From unit testing to data initialization in-game, we will explore the complexities of dynamic field resetting and demonstrate its practical applications.

Photo by Alexander Sinn on Unsplash

In this article, we’ll learn how to build a simple unit test case in Unity with C#, for testing object resetting. We’ll explore how to retrieve fields, analyze their types and attributes, reset their values, and assert the correctness of the reset behavior. Additionally, we’ll discuss potential use cases and the significance of ensuring robust reset functionality in C# projects.

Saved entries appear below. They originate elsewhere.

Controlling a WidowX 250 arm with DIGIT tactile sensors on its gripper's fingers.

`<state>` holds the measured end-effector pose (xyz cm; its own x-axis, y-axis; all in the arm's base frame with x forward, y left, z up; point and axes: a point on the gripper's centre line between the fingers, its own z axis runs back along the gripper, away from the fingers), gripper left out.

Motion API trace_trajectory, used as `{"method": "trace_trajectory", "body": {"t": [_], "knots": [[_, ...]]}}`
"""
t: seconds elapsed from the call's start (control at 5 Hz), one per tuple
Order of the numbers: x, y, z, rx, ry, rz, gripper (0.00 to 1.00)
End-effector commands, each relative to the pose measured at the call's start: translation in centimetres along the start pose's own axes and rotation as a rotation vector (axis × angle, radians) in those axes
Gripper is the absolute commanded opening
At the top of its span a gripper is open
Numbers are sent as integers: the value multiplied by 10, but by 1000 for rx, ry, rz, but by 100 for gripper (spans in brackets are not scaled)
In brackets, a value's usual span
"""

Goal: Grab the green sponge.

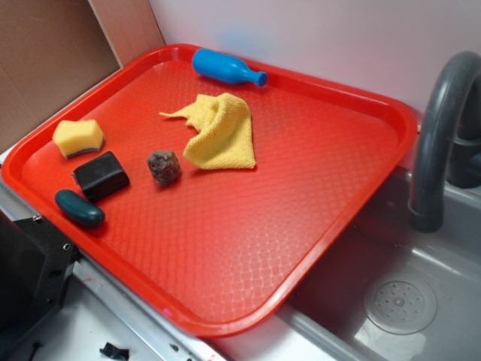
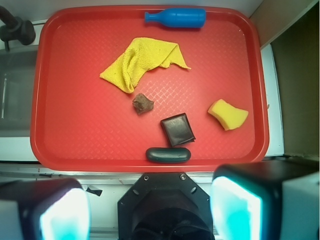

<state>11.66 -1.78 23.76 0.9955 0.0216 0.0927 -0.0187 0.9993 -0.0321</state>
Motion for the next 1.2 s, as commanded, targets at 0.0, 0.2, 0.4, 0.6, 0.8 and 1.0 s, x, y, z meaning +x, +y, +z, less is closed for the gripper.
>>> {"method": "trace_trajectory", "body": {"t": [0.0, 0.2, 0.4, 0.6, 0.8, 1.0], "knots": [[0, 0, 0, 0, 0, 0, 100], [13, 19, -6, -12, -11, -175, 100], [27, 43, -22, -42, -27, -328, 100], [47, 73, -41, 65, 5, -407, 100], [67, 99, -69, 132, 53, -505, 100], [68, 108, -99, 95, 30, -579, 100]]}}
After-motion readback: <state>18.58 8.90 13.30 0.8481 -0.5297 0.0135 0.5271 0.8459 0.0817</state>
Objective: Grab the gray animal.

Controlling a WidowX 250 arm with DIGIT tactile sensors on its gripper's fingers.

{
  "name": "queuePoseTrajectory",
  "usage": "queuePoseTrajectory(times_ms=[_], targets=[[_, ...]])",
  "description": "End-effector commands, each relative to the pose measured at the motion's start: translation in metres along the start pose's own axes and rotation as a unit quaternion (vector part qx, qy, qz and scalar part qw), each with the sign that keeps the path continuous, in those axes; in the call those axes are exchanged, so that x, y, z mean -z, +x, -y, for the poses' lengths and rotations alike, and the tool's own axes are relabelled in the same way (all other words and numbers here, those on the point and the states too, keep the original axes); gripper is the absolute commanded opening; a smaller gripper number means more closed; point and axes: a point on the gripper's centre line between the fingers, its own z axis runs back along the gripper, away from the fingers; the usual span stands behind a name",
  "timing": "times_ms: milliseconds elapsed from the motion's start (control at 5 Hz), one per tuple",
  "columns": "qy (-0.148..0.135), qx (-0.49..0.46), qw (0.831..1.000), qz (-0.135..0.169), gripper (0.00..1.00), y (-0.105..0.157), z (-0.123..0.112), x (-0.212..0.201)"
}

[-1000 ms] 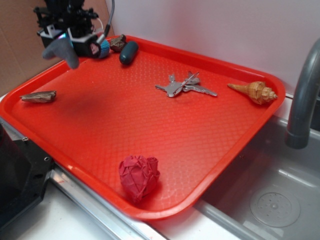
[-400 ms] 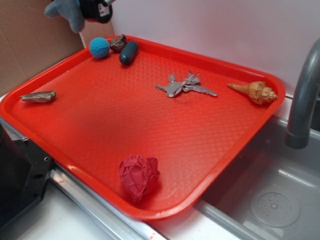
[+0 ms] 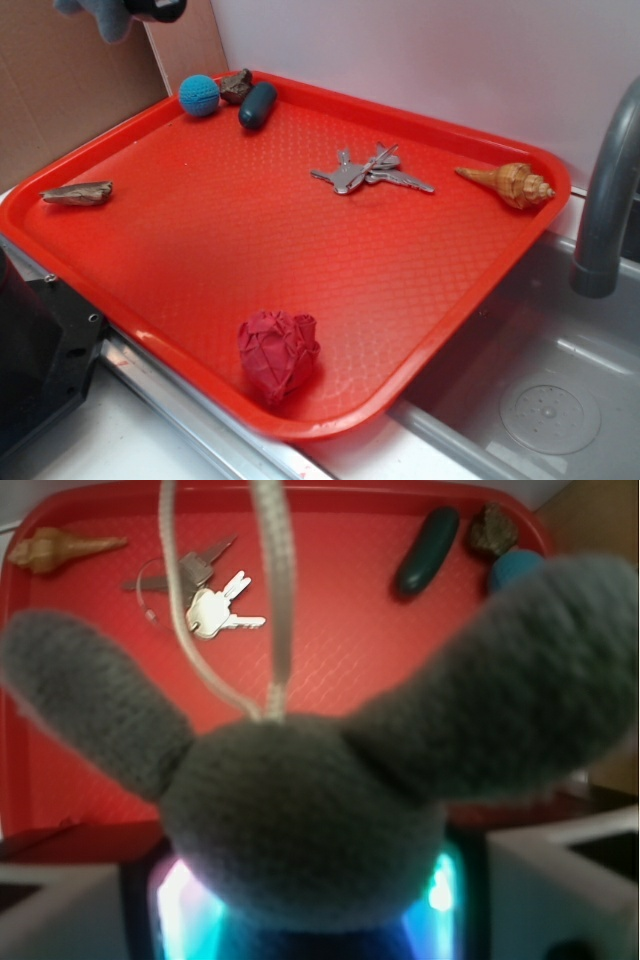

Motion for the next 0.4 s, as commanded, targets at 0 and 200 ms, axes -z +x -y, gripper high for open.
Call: queuePoseTrajectory(times_ms=[0, 200], targets=[[0.016, -0.009, 1.0, 0.023, 0.0, 0.0131, -0.0129, -0.0058], [0.019, -0.011, 1.0, 0.022, 0.0, 0.0127, -0.0109, -0.0003]])
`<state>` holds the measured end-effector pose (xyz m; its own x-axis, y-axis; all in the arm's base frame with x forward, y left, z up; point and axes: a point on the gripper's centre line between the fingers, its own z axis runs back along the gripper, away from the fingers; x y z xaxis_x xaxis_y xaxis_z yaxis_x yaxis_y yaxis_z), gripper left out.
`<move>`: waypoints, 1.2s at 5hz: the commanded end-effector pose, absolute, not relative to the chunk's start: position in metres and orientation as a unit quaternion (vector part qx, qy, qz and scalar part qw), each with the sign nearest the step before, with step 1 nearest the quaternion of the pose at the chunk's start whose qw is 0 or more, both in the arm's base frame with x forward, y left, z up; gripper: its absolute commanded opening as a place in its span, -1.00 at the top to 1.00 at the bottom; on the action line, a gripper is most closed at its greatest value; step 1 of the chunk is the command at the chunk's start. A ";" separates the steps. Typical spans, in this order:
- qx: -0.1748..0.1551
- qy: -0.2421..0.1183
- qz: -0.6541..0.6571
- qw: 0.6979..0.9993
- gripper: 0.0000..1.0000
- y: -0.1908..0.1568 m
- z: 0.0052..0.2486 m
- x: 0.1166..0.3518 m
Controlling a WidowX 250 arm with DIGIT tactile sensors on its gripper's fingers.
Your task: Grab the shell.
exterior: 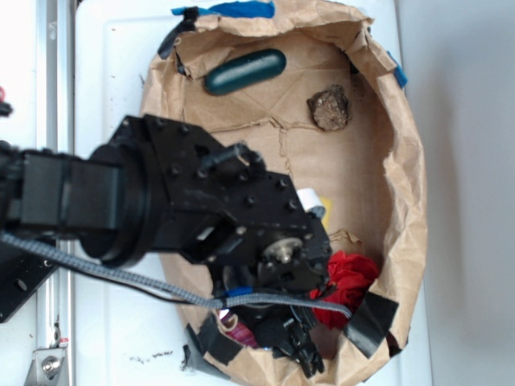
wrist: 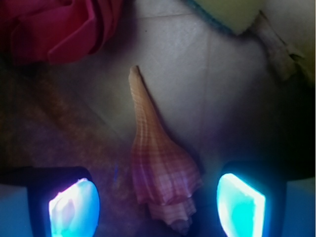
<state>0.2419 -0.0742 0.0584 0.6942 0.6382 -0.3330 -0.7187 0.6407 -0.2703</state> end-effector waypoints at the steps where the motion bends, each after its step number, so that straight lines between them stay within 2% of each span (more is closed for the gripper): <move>1: -0.192 0.108 0.355 0.909 -1.00 -0.087 0.030 0.233; 2: -0.202 0.154 0.349 0.902 -1.00 -0.093 0.019 0.234; 3: -0.202 0.165 0.352 0.899 -0.72 -0.093 0.018 0.235; 4: -0.205 0.168 0.360 0.894 1.00 -0.091 0.018 0.236; 6: -0.218 0.146 0.358 0.896 1.00 -0.085 0.031 0.241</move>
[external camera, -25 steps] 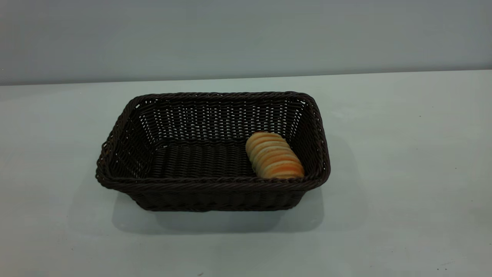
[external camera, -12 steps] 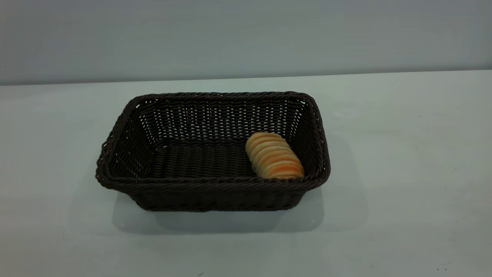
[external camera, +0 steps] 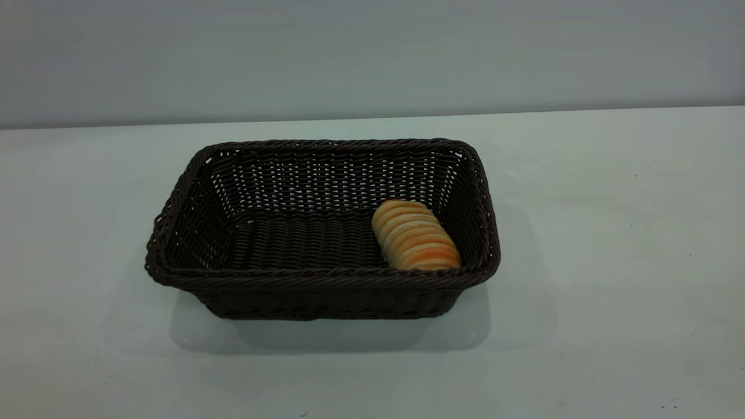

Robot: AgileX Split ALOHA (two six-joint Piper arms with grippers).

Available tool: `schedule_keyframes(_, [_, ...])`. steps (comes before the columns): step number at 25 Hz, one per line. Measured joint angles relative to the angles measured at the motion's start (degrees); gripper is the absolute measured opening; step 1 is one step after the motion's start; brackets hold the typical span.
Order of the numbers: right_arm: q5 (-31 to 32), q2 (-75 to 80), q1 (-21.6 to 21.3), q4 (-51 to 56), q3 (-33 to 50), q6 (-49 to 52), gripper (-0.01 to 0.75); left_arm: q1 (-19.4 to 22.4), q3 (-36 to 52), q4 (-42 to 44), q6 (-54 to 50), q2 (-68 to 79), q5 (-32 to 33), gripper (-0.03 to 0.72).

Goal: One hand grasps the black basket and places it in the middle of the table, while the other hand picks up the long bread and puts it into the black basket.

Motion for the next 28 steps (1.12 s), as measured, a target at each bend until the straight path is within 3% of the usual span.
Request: schedule_keyframes(28, [0.0,0.0,0.0,0.1,0.0,0.0,0.445,0.0,3.4,-5.0,2.9,0.0,-0.9,0.476])
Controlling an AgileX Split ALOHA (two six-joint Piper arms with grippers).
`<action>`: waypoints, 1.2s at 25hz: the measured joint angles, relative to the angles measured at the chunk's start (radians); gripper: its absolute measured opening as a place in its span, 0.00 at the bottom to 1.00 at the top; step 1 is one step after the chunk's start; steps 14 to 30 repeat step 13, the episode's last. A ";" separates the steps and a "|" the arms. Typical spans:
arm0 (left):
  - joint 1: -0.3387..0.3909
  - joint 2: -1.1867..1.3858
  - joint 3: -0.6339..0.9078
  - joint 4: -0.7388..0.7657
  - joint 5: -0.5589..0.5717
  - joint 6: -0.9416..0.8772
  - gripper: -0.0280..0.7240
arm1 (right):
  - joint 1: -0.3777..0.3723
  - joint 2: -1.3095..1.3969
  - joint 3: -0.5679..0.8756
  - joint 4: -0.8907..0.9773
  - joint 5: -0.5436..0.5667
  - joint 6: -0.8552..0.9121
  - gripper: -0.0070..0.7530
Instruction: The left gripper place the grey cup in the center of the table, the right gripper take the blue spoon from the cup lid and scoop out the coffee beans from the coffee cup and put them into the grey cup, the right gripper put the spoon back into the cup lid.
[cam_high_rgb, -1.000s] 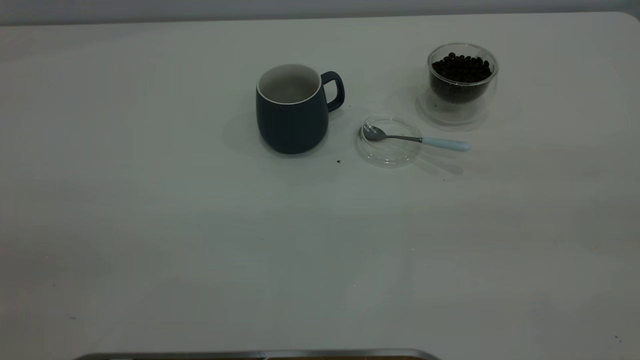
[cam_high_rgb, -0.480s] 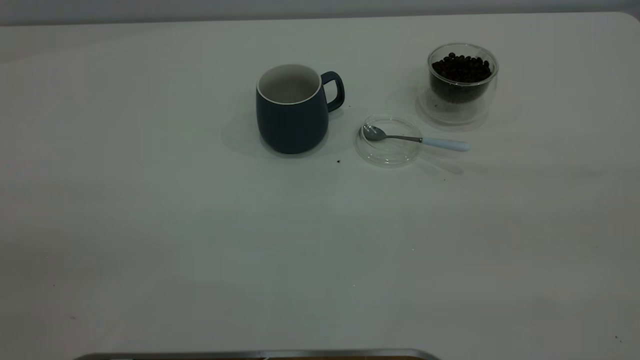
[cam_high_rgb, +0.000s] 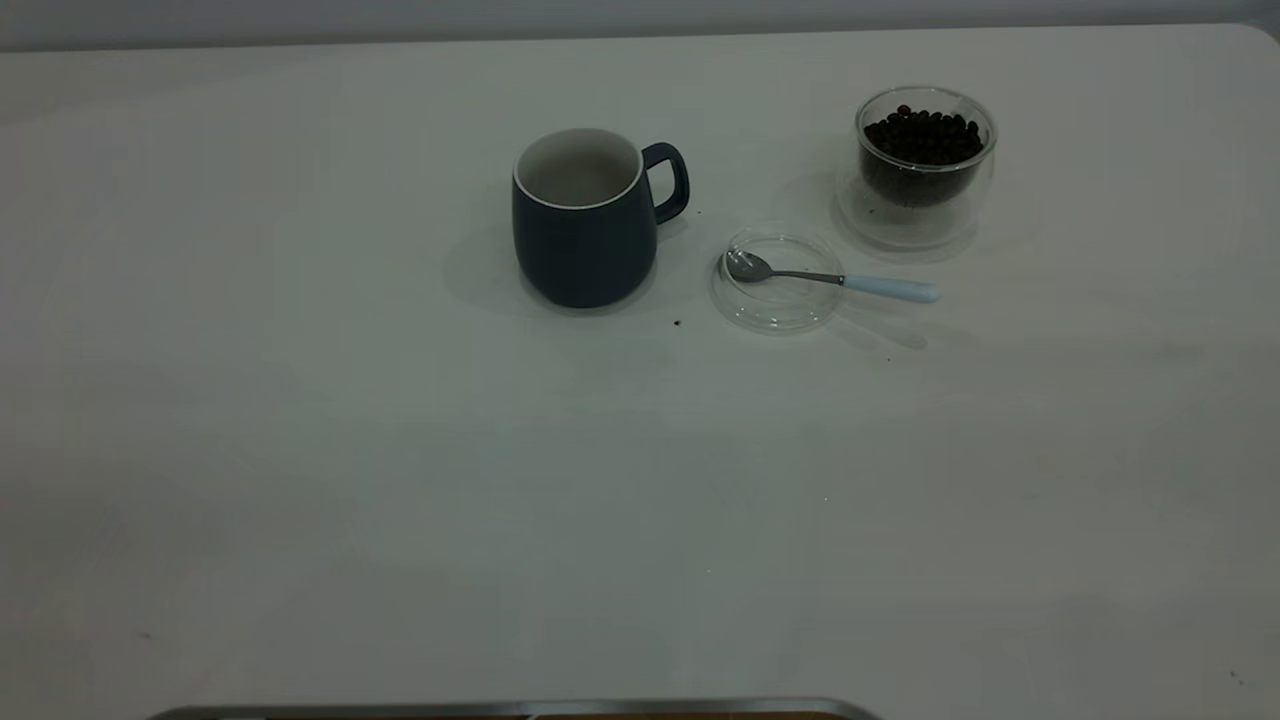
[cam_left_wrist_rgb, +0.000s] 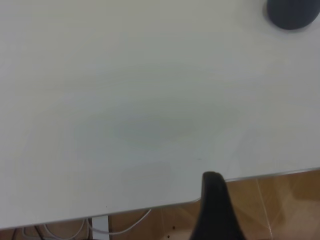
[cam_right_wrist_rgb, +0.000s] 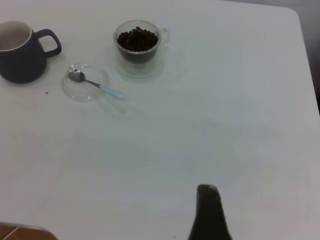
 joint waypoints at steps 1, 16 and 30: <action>0.000 0.000 0.000 0.000 0.000 0.000 0.82 | 0.000 0.000 0.000 0.002 0.000 0.000 0.79; 0.000 0.000 0.000 0.000 0.000 -0.001 0.82 | 0.000 0.000 0.000 0.006 0.000 0.000 0.79; 0.000 0.000 0.000 0.000 0.000 -0.001 0.82 | 0.000 0.000 0.000 0.006 0.000 0.000 0.79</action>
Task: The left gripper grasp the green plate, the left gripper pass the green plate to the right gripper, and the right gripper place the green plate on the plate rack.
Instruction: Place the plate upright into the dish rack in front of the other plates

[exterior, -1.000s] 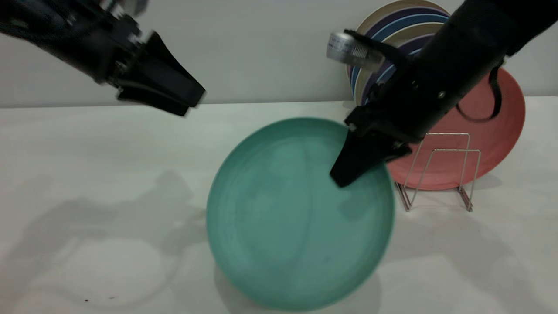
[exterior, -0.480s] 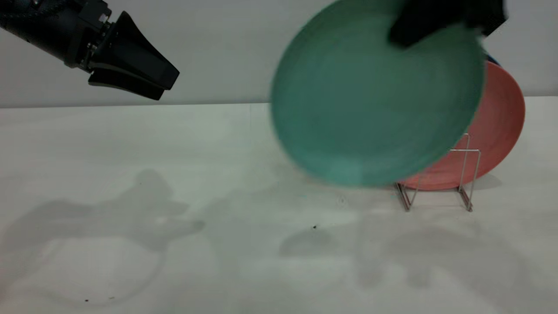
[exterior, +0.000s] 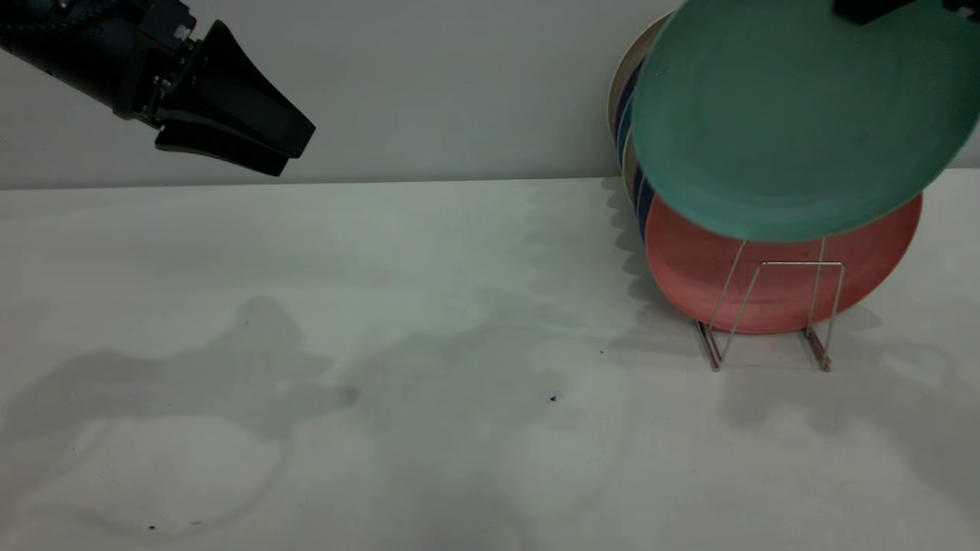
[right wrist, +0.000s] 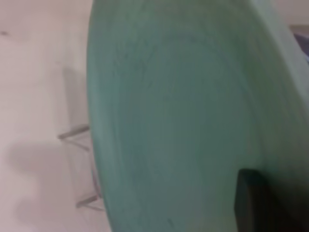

Before diving into the code, let’s understand the problem we’re trying to solve. Suppose we have a C# class with numerous fields and we want to reset these fields to their default or random values programmatically. Reflection is a powerful feature in C# that allows you to inspect and manipulate types, members, and objects dynamically at runtime. In this example, reflection is used primarily for two purposes:

Field Retrieval:

• By using GetType().GetFields(), the code retrieves all fields of the specified object type (IResetBehaviour). This allows the method to access fields regardless of their access modifiers (public, private, etc.) or whether they are declared directly in the class or inherited from a base class.

Field Modification:

• Reflection enables the code to dynamically set values to fields using the SetValue() method. This allows the method to modify the state of object fields without knowing their names or types at compile time. Additionally, reflection is used to get and set property values of ReactiveProperty type and other complex types, allowing for more flexible manipulation.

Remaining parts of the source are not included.